Aim of the exercise:
Set down exactly the lines of the listing below, please, beginning with the first and ending with the line that holds "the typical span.".

Data records:
◆ ◆ ◆ ◆ ◆

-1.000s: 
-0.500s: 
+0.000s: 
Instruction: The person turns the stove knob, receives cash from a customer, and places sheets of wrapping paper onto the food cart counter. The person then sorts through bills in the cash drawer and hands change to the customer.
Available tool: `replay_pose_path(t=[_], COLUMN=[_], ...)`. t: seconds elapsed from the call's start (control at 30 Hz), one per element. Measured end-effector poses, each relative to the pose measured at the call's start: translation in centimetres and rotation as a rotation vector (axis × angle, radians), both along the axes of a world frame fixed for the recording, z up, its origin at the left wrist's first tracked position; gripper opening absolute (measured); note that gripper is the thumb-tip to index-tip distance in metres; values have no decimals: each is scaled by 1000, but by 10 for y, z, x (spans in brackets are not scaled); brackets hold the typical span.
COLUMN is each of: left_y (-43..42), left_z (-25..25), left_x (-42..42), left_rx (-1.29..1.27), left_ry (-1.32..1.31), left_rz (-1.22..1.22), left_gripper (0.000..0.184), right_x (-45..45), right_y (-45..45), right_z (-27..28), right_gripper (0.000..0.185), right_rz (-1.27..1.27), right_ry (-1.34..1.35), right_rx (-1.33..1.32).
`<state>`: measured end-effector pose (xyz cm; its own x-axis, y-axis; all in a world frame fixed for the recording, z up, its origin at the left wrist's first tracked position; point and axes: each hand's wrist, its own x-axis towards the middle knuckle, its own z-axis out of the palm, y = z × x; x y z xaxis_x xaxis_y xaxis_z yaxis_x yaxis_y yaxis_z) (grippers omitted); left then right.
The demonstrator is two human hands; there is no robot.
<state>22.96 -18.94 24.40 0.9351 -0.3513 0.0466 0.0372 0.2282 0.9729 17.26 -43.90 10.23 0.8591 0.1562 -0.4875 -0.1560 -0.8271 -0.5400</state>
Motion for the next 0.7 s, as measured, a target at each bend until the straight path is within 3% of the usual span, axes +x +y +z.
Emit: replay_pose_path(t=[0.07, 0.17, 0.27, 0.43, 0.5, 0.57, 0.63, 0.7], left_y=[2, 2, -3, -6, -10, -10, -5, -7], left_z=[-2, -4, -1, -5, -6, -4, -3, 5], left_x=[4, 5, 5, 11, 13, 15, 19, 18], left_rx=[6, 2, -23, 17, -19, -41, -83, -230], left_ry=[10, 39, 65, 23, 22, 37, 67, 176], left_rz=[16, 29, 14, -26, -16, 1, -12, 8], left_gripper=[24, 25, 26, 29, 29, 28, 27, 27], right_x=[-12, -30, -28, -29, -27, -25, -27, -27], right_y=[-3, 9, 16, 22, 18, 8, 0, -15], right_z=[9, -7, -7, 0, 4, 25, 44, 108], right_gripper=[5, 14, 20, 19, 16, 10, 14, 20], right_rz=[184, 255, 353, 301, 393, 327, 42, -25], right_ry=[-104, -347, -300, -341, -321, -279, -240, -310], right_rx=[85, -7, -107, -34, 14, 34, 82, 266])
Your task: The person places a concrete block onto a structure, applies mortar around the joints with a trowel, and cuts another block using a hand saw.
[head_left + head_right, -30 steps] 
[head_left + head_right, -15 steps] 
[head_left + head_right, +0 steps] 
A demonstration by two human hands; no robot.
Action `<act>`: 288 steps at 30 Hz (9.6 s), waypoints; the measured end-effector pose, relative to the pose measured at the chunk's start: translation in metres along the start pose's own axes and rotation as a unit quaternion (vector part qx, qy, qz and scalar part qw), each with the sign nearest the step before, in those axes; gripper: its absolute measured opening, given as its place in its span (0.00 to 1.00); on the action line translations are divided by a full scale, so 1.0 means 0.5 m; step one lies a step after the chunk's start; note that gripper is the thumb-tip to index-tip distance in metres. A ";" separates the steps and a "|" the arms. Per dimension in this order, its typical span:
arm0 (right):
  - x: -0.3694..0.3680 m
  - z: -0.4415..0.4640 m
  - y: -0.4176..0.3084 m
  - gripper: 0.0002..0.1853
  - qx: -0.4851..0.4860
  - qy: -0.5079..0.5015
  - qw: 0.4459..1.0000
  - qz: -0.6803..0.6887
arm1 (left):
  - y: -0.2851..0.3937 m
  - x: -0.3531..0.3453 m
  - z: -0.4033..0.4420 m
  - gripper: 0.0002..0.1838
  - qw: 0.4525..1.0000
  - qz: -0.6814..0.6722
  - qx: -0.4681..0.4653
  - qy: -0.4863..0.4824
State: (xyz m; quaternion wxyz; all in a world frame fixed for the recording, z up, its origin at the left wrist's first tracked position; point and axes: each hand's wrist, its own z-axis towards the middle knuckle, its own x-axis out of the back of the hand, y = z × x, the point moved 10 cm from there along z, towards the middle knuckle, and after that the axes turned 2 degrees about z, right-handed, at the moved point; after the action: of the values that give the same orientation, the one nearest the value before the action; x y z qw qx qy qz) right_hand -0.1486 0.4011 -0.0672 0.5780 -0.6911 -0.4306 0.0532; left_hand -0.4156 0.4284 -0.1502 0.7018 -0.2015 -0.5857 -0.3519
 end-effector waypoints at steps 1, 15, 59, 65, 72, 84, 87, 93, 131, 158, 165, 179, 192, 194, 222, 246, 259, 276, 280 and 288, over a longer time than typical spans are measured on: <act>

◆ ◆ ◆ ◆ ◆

Solution below:
-1.000s: 
-0.500s: 
+0.000s: 
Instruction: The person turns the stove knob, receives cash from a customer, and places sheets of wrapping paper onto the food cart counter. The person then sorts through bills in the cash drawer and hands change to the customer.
Available tool: `replay_pose_path(t=[_], COLUMN=[_], ...)`. t: seconds elapsed from the call's start (control at 30 Hz), one per element. Measured end-effector poses, each relative to the pose measured at the call's start: translation in centimetres and rotation as a rotation vector (axis × angle, radians), both along the axes of a world frame fixed for the recording, z up, its origin at the left wrist's first tracked position; gripper opening absolute (measured); note that gripper is the thumb-tip to index-tip distance in metres; values have no decimals: each is scaled by 1000, but by 10 for y, z, x (spans in brackets are not scaled); brackets hold the typical span.

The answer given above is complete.